I would argue, instead, that it is precisely because we are beings able to perceive metaphysical realities through our sense of reason that we are able to take in a number of pieces of sensory "information" about something outside of ourselves and use those pieces of information to reach a metaphysical conclusion. In the case of deciding whether the unborn child is a "person" in the moral sense, pieces of information which might be key would be: member of our species (human), has unique DNA different from mother than father, heart is beating, eyes have formed, moves spontaneously, etc. None of these pieces of information is metaphysical in import, and yet, from the combination of them all, many people would form the conclusion that the creature in question is "a human being".
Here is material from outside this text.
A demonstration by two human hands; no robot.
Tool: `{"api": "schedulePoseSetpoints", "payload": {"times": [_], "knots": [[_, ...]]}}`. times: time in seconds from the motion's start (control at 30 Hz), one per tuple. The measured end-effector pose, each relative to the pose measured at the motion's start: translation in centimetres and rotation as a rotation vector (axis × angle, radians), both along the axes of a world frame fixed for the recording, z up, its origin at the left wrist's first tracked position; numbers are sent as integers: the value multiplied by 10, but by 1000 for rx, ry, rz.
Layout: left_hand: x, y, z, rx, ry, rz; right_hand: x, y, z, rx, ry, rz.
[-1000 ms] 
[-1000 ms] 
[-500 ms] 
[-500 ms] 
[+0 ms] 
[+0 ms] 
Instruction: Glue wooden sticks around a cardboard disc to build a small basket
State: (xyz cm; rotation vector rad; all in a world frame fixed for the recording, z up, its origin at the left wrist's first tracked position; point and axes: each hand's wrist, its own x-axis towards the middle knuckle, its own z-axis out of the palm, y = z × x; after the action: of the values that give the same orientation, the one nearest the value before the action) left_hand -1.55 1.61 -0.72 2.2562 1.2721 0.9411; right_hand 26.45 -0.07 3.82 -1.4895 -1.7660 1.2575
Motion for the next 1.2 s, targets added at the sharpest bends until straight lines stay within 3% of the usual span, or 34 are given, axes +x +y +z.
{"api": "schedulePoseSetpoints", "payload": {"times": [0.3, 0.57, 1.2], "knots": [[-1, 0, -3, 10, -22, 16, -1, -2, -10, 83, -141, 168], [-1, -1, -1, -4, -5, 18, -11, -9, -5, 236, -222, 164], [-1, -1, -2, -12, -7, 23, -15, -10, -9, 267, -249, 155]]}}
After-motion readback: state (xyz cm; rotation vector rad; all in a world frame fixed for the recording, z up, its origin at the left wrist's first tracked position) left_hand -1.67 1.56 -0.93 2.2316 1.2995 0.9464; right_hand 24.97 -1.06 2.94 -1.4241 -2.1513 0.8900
Further, there is simply a visceral reaction to seeing someone. Recall the New York Times piece on "twin reduction" that was going around a few weeks ago:
One of Stone’s patients, a New York woman, was certain that she wanted to reduce from twins to a singleton. Her husband yielded because she would be the one carrying the pregnancy and would stay at home to raise them. They came up with a compromise. “I asked not to see any of the ultrasounds,” he said. “I didn’t want to have that image, the image of two. I didn’t want to torture myself. And I didn’t go in for the procedure either, because less is more for me.” His wife was relieved that her husband remained in the waiting room; she, too, didn’t want to deal with his feelings.Kyle's is right in saying that appearance itself is not evidence of personhood, but he is wrong in saying that this means that an ultrasound would not form a piece of "information" which would lead to a more "informed consent" in regards to abortion. In the end, no piece of information is in and of itself evidence of personhood. And yet, it is through these incomplete clues, these pieces of information which do not themselves indicate personhood, that we know that anyone at all is a person -- indeed, that anyone at all exists.